DNA-based tests have also found great value in detecting the potential for genetic disease. Frequently a genetic disease cannot be diagnosed until its symptoms appear. With DNA tests, however, it is possible to locate the genetic basis for the disease. The individual can then be provided with counseling on what the future holds and advised on how to limit transmission of the gene. It may also be possible to institute gene therapy.

dna testing

Victor McKusick of Johns Hopkins University has assumed the responsibility of cataloging all known genetic diseases in his voluminous book Mendelian Inheritance in Man. In its first edition (1966), his book listed 1500 phenotypes of diseases then known to be inherited. In its current edition, the book has grown to 9000 phenotypes, most of which are linked to certain genes. Often regarded as a founder of the science of medical genetics, McKusick was honored in 1997 by the Lasker Foundation for a lifetime of achievement in science. At this writing, DNA probes are being used to assist the diagnosis of such genetic diseases as sickle cell anemia, hemophilia A, Tay-Sachs disease, and phenylketonuria (PKU).

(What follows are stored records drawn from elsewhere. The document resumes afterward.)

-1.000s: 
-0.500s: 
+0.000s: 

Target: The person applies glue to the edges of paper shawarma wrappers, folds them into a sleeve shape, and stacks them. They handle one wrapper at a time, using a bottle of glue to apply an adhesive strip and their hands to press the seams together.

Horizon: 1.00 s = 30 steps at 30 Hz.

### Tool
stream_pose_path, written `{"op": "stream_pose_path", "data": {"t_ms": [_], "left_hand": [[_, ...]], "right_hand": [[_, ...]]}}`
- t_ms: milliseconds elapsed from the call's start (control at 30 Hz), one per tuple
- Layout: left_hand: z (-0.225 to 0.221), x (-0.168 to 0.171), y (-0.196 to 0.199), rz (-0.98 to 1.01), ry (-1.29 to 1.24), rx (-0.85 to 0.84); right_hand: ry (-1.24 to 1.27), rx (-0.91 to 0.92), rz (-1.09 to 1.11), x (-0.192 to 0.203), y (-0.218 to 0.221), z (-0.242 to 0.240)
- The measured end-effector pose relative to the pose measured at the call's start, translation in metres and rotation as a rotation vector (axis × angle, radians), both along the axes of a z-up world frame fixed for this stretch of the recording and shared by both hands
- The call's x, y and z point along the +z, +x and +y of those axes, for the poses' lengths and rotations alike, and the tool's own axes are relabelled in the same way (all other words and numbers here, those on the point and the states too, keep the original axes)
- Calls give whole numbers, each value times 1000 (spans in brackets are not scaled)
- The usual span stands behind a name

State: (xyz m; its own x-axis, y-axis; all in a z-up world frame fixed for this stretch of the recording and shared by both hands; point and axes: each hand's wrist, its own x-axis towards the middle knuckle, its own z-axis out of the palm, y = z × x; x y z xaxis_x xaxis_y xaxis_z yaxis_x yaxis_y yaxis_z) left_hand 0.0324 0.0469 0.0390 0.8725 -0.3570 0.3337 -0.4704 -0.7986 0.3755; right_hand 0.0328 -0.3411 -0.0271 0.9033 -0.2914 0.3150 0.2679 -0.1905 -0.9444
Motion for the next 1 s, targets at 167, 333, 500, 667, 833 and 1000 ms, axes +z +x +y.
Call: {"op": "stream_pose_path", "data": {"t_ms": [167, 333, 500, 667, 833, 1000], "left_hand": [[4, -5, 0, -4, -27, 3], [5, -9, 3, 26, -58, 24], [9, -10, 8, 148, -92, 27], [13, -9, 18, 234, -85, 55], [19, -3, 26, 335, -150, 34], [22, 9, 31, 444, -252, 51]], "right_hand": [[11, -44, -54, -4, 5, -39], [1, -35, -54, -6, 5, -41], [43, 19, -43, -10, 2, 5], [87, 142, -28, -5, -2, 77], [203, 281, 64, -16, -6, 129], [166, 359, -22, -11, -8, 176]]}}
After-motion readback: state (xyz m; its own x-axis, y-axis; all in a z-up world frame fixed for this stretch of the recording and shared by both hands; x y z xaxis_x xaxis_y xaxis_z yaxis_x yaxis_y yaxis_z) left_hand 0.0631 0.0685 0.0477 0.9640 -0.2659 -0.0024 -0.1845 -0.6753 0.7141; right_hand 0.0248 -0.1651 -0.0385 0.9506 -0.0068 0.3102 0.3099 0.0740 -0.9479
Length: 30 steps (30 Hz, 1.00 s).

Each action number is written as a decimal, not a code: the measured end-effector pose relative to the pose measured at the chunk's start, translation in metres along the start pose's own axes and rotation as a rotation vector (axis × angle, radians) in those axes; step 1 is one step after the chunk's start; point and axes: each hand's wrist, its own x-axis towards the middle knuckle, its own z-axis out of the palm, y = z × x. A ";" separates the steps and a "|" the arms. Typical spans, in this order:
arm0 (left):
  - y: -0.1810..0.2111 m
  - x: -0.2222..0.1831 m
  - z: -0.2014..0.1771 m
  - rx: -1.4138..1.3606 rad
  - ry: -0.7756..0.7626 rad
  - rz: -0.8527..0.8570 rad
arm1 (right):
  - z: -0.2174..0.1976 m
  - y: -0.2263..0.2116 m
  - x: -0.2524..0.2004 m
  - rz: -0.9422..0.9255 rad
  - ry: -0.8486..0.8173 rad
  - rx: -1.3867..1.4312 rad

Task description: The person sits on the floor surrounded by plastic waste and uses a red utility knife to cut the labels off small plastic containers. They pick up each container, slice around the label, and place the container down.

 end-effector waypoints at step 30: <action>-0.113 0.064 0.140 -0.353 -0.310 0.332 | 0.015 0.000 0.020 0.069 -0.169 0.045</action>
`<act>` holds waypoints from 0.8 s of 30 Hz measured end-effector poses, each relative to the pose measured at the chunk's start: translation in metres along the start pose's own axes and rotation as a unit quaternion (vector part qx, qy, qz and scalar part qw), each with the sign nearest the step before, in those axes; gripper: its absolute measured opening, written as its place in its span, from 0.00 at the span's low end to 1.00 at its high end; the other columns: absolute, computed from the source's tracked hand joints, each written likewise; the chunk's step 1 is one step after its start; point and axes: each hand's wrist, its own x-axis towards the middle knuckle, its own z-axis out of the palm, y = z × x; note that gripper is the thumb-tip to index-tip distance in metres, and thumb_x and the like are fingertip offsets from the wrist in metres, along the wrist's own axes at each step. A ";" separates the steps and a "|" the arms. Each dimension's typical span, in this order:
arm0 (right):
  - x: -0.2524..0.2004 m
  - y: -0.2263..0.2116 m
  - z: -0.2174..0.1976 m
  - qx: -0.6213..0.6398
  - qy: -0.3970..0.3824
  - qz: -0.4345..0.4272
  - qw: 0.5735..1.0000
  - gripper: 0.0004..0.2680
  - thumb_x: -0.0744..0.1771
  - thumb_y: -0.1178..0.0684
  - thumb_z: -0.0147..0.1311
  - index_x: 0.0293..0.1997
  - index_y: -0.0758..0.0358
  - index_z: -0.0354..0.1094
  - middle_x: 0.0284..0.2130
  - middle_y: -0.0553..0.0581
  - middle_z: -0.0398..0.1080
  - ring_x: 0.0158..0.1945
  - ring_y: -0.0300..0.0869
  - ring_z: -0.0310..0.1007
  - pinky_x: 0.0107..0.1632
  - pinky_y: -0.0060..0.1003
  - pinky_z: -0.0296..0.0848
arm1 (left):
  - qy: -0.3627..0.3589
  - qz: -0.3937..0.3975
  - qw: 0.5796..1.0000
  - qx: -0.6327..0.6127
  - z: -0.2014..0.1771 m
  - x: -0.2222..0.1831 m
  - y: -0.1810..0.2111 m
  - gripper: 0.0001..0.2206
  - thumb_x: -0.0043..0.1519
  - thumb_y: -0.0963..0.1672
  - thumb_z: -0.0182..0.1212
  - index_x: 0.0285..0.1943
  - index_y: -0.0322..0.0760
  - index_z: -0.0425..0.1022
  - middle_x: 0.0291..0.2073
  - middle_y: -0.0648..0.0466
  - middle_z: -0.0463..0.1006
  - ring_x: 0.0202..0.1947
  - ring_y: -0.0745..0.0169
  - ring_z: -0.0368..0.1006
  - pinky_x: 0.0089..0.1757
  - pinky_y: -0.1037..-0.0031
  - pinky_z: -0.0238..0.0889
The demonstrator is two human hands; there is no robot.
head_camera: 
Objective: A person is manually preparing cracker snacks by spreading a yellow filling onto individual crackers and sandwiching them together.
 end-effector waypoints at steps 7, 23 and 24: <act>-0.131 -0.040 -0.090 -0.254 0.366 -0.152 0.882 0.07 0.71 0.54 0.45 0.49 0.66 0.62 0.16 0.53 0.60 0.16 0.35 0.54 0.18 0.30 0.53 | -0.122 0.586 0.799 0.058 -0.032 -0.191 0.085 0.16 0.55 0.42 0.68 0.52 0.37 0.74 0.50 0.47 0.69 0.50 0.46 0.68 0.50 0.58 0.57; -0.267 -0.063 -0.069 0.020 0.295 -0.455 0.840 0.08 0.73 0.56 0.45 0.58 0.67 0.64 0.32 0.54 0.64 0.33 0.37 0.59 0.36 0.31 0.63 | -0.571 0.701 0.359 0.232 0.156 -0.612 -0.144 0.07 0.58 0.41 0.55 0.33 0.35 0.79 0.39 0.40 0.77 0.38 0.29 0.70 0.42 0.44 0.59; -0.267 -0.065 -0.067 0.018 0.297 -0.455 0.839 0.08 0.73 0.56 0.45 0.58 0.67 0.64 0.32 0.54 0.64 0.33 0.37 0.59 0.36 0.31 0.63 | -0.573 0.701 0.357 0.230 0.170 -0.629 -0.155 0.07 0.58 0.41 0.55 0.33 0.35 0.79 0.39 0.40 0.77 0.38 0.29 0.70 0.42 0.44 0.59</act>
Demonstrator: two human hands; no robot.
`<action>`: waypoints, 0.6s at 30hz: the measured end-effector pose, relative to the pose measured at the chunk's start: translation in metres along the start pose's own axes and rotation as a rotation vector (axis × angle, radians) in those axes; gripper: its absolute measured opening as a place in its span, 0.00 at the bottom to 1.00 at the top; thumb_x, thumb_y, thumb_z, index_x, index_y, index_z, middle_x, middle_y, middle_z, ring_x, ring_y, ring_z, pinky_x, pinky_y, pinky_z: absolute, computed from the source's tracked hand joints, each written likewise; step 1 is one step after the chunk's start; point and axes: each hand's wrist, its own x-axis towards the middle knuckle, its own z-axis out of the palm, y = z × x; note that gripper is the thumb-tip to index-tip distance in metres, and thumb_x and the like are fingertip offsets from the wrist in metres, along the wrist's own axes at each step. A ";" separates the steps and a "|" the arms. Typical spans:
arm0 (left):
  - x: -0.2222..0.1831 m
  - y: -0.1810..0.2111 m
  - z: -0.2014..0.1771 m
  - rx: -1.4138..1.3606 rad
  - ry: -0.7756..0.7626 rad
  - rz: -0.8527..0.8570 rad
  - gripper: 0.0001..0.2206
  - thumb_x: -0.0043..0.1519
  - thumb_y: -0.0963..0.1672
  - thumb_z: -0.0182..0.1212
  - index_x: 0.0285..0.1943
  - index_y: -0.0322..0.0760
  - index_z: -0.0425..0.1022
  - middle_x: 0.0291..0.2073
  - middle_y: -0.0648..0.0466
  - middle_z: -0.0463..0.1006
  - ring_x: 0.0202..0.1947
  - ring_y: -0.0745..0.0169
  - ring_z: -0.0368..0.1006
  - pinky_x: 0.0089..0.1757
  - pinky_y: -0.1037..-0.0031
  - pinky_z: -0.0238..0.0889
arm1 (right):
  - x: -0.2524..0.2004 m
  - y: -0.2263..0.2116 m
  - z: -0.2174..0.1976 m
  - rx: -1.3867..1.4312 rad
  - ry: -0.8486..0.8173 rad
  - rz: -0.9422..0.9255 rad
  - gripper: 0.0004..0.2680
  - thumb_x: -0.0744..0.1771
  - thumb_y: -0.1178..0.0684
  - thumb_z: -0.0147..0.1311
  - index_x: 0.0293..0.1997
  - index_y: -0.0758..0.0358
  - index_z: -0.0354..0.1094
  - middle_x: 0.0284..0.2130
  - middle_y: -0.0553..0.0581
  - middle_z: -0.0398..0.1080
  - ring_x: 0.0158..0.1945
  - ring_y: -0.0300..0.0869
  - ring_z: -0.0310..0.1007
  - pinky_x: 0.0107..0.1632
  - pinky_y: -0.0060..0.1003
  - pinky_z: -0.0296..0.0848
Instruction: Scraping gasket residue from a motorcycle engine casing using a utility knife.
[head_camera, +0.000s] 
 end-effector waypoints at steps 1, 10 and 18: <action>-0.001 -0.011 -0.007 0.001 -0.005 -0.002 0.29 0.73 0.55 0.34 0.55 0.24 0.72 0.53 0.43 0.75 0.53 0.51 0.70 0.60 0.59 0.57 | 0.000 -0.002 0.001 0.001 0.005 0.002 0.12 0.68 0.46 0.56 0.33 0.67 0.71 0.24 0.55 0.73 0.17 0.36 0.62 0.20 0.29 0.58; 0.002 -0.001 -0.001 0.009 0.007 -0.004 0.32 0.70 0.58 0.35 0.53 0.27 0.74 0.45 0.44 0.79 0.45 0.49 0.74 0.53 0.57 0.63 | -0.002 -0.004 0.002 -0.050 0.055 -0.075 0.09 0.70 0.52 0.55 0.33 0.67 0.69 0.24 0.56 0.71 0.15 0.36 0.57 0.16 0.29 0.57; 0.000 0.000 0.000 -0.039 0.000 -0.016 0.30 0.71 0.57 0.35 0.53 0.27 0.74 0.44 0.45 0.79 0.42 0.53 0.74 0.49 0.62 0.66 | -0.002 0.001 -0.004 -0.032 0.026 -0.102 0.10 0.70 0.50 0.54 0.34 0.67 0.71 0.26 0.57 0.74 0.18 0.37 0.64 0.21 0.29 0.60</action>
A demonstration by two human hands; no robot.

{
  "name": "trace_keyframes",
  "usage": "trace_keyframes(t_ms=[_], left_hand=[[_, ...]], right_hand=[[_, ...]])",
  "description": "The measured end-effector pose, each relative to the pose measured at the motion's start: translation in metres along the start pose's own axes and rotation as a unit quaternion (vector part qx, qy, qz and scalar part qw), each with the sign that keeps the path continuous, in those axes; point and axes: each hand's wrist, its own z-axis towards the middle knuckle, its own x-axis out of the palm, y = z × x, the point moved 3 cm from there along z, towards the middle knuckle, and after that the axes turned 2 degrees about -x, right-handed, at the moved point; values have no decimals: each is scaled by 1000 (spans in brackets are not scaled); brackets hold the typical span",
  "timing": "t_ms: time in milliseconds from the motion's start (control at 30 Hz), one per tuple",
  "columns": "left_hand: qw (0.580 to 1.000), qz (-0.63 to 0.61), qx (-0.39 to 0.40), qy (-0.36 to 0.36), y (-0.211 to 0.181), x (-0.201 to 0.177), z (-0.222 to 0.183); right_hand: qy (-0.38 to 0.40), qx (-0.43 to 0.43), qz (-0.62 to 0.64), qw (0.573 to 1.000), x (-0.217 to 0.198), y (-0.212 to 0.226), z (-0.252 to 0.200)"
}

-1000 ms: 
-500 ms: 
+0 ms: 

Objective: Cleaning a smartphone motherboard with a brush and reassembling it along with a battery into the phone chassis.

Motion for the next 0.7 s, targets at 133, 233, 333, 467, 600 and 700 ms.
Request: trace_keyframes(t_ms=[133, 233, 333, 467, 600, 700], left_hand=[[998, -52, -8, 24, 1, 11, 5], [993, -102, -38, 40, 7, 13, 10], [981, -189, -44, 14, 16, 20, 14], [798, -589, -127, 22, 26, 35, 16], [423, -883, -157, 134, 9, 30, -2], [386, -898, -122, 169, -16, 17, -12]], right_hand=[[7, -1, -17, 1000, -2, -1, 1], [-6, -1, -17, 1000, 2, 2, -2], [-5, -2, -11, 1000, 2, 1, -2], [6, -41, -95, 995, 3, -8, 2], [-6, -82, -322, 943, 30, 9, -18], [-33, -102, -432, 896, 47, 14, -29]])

Every so often in scientific history a window opens and, suddenly, the theoretical becomes possible, then inevitable. Discoveries emerge in rapid succession and powerful new technologies drive researchers to unimagined heights.

One such window opened in biology with the successful use of DNA matching technologies. In these procedures, synthetic pieces of DNA called gene probes stick like magnets to their chromosomal mirror images. Then a biochemical signal indicates that a match has taken place. The techniques permit a broad series of ultrasensitive genetic analyses, including the identification of numerous genetic diseases.

Another result of DNA matching techniques has been the process of DNA fingerprinting, which is used to link a suspect's DNA to the DNA recovered at a crime scene. Already used in thousands of criminal investigations, DNA fingerprinting helped exonerate or convict numerous suspects.

The same DNA technology is helping to decide court cases where there is a question of paternity. Each year, more than 100,000 cases of disputed parentage are heard in courts in the United States. Before DNA matching techniques became available, the court's decision was based largely on the often imprecise determination of blood groups. Genetic analysis can match father to child with a much higher degree of accuracy, a degree estimated to approach ninety-nine percent.

Also taking advantage of DNA analysis techniques are the forensic pathologist and the biological sleuth. Forensic pathologists have discovered that DNA from the skeleton of a long-deceased human can be extracted and used to ascertain that individual's identity. Biological sleuthing has become the new wave of study in anthropology and evolution, as molecular biologists seek to obtain and clone DNA from fossils (including from humans) that are millions of years old. Questions such as the possibility of Marfan syndrome in Abraham Lincoln and the origins of the first Americans may be answered through DNA matching techniques. Each of these topics will occupy our attention in this chapter.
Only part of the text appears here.